Let $$\angle CDB = x^{\circ}$$, $$\angle CBA = y^{\circ}$$, and $$\angle CAE = z^{\circ}$$.
Since $$CB=CD$$, $$\triangle CBD$$ is isosceles. Therefore, $$\angle CBD=\angle CDB=x\degree$$.
Since $$CA=CB$$, $$\triangle CAB$$ is isosceles. Therefore, $$\angle CAB=\angle CBA=y\degree$$.
Since $$CE=CA$$, $$\triangle CEA$$ is isosceles. Therefore, $$\angle CEA=\angle CAE=z\degree$$.

Since the angles in a triangle sum to $$180\degree$$, from $$\triangle CBD$$ we have $$x\degree +x\degree +72\degree=180\degree$$. Thus, $$2x\degree=108\degree$$ and $$x=54$$.

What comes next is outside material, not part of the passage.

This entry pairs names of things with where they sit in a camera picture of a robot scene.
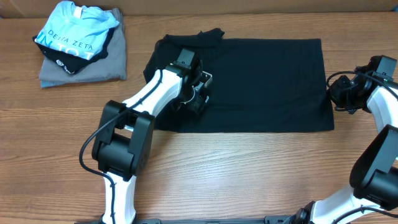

Since $$ABDE$$ is a quadrilateral and the sum of the interior angles of a quadrilateral is equal to $$360\degree$$, we have \begin{aligned} \angle BAE +\angle ABD +\angle BDE +\angle DEA&=360\degree\\ (y\degree +z\degree)+(y\degree +x\degree)+(x\degree +60\degree)+(60\degree +z\degree)&=360\degree\\ 2x+2y+2z&=240\\ x+y+z&=120 \\ 54+y+z&=120 \\ y+z&=66 \end{aligned}

Since $$\angle BAE =(y+z)\degree$$, then $$\angle BAE=66\degree$$.